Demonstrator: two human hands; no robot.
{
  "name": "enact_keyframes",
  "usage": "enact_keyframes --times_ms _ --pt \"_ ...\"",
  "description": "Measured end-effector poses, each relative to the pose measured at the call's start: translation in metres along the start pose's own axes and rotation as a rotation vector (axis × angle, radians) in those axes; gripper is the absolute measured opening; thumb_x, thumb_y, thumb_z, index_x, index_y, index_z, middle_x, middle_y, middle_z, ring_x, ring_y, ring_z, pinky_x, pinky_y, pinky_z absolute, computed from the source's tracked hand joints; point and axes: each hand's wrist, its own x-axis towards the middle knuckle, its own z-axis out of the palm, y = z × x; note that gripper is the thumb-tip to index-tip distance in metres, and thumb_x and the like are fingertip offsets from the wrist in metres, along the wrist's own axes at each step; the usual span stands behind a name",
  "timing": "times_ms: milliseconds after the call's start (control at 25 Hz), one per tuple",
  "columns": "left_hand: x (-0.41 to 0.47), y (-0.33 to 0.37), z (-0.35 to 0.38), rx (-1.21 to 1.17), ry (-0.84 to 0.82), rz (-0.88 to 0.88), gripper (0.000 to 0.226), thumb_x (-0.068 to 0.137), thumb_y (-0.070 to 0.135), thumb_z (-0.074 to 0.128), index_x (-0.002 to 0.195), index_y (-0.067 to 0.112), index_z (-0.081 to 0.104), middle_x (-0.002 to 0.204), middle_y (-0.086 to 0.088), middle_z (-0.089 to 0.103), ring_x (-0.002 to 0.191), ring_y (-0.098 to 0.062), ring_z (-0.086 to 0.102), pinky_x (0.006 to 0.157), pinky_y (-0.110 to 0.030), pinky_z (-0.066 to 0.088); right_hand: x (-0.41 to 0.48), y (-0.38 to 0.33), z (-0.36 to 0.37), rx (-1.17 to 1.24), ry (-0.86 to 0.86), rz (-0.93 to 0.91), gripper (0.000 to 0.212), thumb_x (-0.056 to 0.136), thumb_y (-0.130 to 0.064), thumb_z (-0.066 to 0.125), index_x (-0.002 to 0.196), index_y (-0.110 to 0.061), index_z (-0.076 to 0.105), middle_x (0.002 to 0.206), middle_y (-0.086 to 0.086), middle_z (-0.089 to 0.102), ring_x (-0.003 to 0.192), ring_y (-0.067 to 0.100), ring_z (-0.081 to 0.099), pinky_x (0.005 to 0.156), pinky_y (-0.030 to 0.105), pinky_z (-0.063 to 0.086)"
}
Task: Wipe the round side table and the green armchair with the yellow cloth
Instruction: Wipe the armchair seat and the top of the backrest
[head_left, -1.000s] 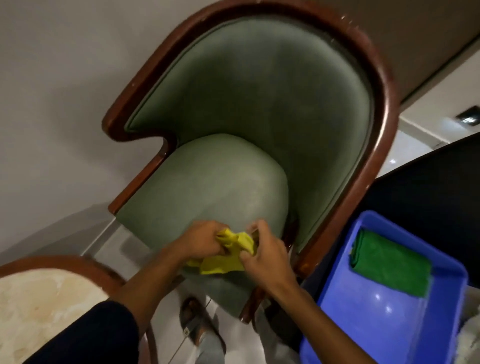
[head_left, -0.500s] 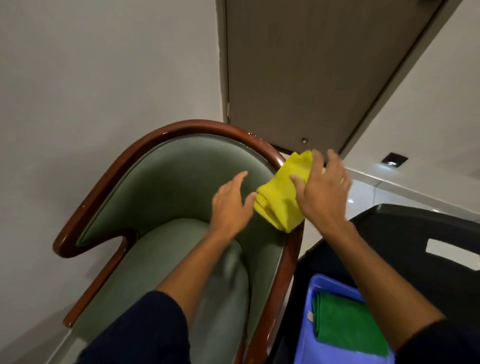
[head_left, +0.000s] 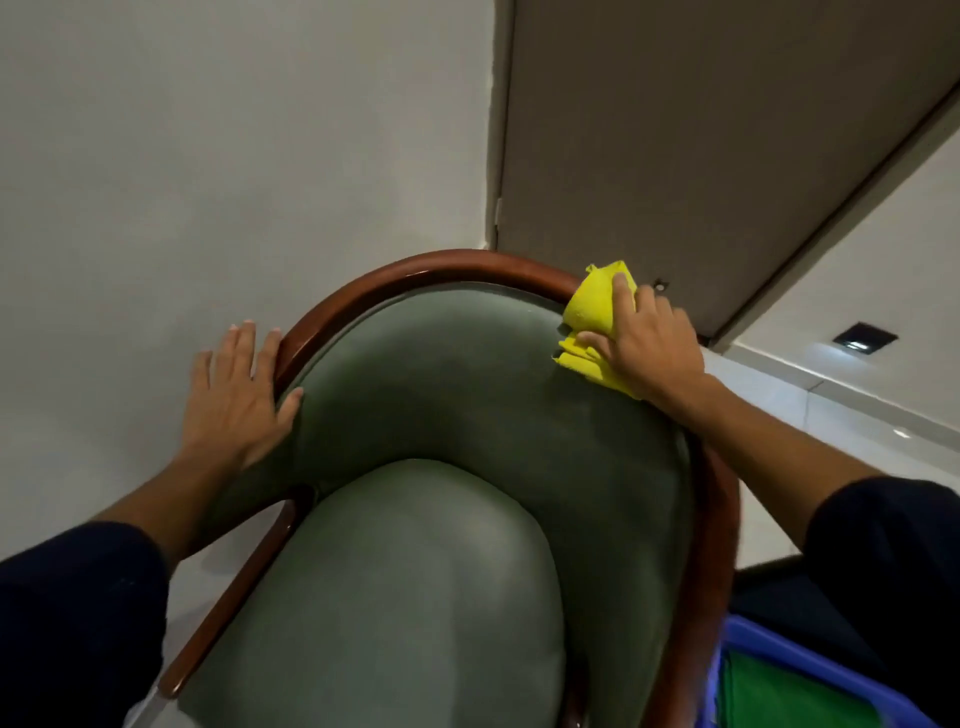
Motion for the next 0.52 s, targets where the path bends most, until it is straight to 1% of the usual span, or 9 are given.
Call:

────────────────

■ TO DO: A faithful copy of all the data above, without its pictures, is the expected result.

■ ANSWER SPACE:
Demonstrator: two human hands; no robot.
{
  "name": "enact_keyframes",
  "usage": "enact_keyframes --times_ms _ --pt \"_ ...\"",
  "description": "Measured end-effector poses, each relative to the pose measured at the call's start: translation in metres along the start pose's own axes and rotation as a rotation vector (axis × angle, radians) in those axes; gripper is the absolute measured opening; thumb_x, thumb_y, thumb_z, index_x, index_y, index_z, middle_x, middle_y, middle_z, ring_x, ring_y, ring_z, pinky_x, pinky_y, pinky_z absolute, computed from the source's tracked hand joints; point and axes: each hand's wrist, its own x-axis towards the middle knuckle, its own z-axis out of the palm, y = z × x; note that gripper is the thumb-tip to index-tip distance in metres, and thumb_x and the like are fingertip offsets from the wrist in metres, along the wrist's own axes at each step; the usual span stands behind a name",
  "timing": "times_ms: milliseconds after the call's start (control at 25 Hz), one per tuple",
  "columns": "left_hand: x (-0.41 to 0.47), y (-0.33 to 0.37), z (-0.35 to 0.38), rx (-1.21 to 1.17), ry (-0.84 to 0.82), rz (-0.88 to 0.88), gripper (0.000 to 0.226), thumb_x (-0.068 to 0.137), thumb_y (-0.070 to 0.135), thumb_z (-0.074 to 0.128), index_x (-0.002 to 0.195), index_y (-0.067 to 0.112), index_z (-0.081 to 0.104), middle_x (-0.002 to 0.204), middle_y (-0.086 to 0.088), middle_z (-0.089 to 0.103), ring_x (-0.002 to 0.191), ring_y (-0.098 to 0.062), ring_z (-0.086 to 0.102), pinky_x (0.006 to 0.157), pinky_y (-0.110 to 0.030), pinky_z (-0.066 to 0.088); right_hand: x (-0.41 to 0.48), y (-0.38 to 0.33), z (-0.36 to 0.37), rx (-1.17 to 1.24), ry (-0.86 to 0.86), rz (-0.93 to 0.91), gripper (0.000 to 0.212), thumb_x (-0.056 to 0.136), thumb_y (-0.130 to 0.064), thumb_z (-0.066 to 0.125), index_x (-0.002 to 0.196), index_y (-0.110 to 0.061), index_z (-0.076 to 0.105), middle_x (0.002 to 0.206), middle_y (-0.086 to 0.086), middle_z (-0.089 to 0.102), ring_x (-0.003 to 0.192), ring_y (-0.067 to 0.100), ring_z (-0.081 to 0.099), pinky_x (0.005 to 0.156), pinky_y (-0.030 to 0.105), pinky_z (-0.063 to 0.086)"
}
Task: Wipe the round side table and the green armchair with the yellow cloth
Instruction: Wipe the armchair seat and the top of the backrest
[head_left, -1.000s] 
[head_left, -0.500s] 
[head_left, +0.000s] 
Motion for the next 0.52 s, targets where the path bends most, until it is straight to 1% of the usual span, or 9 are given.
Call:

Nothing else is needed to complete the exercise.